= Bobelle Sconiers Harrell =

American pilot (1923–2012)

Ina Bobelle "Bobbie" Wright Sconiers Harrell (1923-2012) was a pharmacist and pilot who was awarded the Congressional Gold Medal (as part of the Civil Air Patrol) on December 10, 2014.

Harrell was born in Fort Walton Beach, and was the first female student admitted to the School of Pharmacy at what is today Auburn University, and was then Alabama Polytechnic Institute. She graduated in 1944 at the top of her class with Phi Kappa Phi and Cardinal Key honors. She later became one of the first women licensed to practice pharmacy in Florida. She was also licensed to practice pharmacy in Alabama.

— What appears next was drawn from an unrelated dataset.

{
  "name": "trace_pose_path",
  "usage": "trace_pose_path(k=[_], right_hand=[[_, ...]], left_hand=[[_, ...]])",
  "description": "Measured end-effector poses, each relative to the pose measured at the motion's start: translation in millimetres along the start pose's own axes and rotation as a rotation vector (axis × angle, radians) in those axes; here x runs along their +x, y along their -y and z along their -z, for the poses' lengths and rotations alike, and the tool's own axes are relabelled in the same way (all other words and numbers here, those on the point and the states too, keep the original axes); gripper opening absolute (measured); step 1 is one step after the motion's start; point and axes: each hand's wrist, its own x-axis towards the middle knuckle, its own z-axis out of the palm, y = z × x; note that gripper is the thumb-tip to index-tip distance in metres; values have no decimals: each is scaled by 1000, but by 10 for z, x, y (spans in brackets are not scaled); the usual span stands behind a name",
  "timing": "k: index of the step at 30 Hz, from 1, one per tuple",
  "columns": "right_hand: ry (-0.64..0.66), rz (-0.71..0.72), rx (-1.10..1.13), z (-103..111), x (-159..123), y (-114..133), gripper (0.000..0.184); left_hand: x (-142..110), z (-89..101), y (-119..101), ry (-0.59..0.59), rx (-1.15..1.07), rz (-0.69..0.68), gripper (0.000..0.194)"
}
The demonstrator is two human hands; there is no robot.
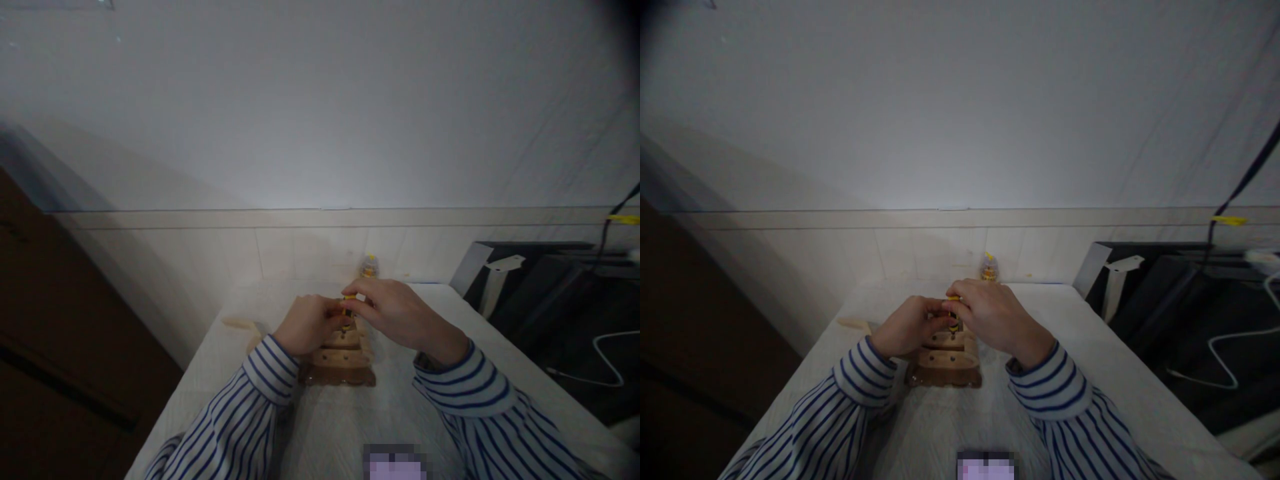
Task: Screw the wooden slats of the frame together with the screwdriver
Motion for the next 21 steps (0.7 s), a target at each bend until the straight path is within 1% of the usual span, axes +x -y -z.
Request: trace_pose_path(k=[4, 10, 16, 21], right_hand=[[-2, -12, -6, -9, 9, 1, 23], [-26, -39, 46, -30, 25, 47, 22], [-43, -8, 115, -19, 16, 33, 32], [-11, 12, 118, -21, 11, 24, 26]], left_hand=[[-1, 10, -11, -19, 12, 31, 30], [0, 7, 3, -27, -15, 26, 32], [-12, 29, -32, -19, -46, 42, 31], [-7, 38, -42, -22, -21, 46, 31]])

Bobelle had married at age 18, to 1st Lt. Ewart T. Sconiers, but he died while imprisoned as a POW during World War II in Stalag Luft III (of “The Great Escape” fame). Shortly before Bobelle died, she learned his remains had been found. She and her second husband, Philip B. Harrell, owned Harrell's Drug Store from 1956 through 1982.

According to her own journal, she made her first solo flight on April 5, 1945. That year she received a pilot's license and was trained to fly missions with the Civil Air Patrol. Bobelle moved to Crestview in 1946, where she worked at Brackin's Pharmacy and flew with the patrol between Pensacola and Birmingham off and on for two years.